Fixed-point vs. Floating-point

Both are ways to represent non-integer/fractional numbers with bounded ranges and precision.


Fixed-point

With a fixed-point number, the point position is static.

There is no fundamental type for the fixed-point numbers in C++ yet.

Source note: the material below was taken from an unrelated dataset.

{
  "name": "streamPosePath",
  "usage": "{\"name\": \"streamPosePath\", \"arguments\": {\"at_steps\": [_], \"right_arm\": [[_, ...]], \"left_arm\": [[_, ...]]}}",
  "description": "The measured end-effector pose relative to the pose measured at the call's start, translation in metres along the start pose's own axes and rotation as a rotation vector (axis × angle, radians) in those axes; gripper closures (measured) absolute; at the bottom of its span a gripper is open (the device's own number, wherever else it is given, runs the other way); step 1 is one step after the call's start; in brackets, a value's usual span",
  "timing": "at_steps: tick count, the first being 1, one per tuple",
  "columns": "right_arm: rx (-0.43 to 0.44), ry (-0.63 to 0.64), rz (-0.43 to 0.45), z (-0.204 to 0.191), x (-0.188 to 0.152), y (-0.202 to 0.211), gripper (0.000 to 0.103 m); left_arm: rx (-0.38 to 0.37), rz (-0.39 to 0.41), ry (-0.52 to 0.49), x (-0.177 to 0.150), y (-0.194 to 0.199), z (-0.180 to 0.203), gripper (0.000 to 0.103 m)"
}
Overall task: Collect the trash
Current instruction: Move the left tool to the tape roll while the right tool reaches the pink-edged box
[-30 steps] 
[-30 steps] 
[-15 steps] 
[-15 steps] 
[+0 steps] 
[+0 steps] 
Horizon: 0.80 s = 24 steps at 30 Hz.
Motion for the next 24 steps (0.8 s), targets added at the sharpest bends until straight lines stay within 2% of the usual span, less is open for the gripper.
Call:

Typical fixed-point layout:
– Q15.16 (32-bit): 1 bit sign, 15 bits integer part, 16 bits fractional part
– Q31.32 (64-bit): 1 bit sign, 31 bits integer part, 32 bits fractional part

Example: 10,186 in Q15.16

Calculation:
stored_val = real_val × 2^16
           = 10,186 × 65536
           = 667549,696
           ≈ 667550 (Round to nearest)

Representation:
      Sign (1) | Integer (15)        | Fraction (16)
Bin | 0        | 0000 0000 0000 1010 | 0010 1111 1001 1110
Hex | 0        | A                   | 2F9E
Dec | 0        | 10                  | 12190

Reversing:
real_val = (−1)^sign × stored_val / 2^16
         = 667550 / 65536
         ≈ 10,18600464

They are calculated by the ALU.


Floating-point

With a floating-point number, the point position is dynamic.

In C++ float/double and std::floatN_t are floating-point numbers.
– float/double are usually 32-bit/64-bit and based on IEEE 754, but not on all systems.
– std::floatN_t is optional and is only provided if the system supports IEEE 754.

The IEEE 754 binary floating-point layout:
– binary32 (32-bit): 1 bit sign, 8 bit exponent, 23 bit mantissa (std::float32_t, usually also float)
– binary64 (64-bit): 1 bit sign, 11 bit exponent, 52 bit mantissa (std::float64_t, usually also double)

Example: 10,186 in IEEE 754 binary32

Calculation:
real_exp = log2(10.186) = 3 (Round to floor)
stored_exp = real_exp + bias = 3 + 127 = 130
real_man = real_val / 2^real_exp ≈ 1010.001011111001110110110₂ / 2^3 = 1.010001011111001110110110₂
stored_man = (real_man−1) × 2^23 ≈ (1.010001011111001110110110₂-1) × 2^23 ≈ 01000101111100111011011₂

Representation:
      Sign (1) | Exponent (8) | Mantissa (23)
Bin | 0        | 1000 0010    | 0100 0101 1111 0011 1011 011
Hex | 0        | 82           | 22F9DB
Dec | 0        | 130          | 2292187

Reversing:
real_value = (−1)^sign × (1 + stored_man/2^23) × 2^(stored_exp−127)
           = (1 + 2292187 / 2^23) × 2^3
           ≈ 10.18599987

They are calculated by the FPU.


Comparison

Fixed-point Floating-point
Range Constant Bigger
Precision Constant Depended 1
Performance 2 Faster Slower

1 If the magnitude is small the precision is high and vice versa.
2 On modern CPU’s the performance can be nearly the same.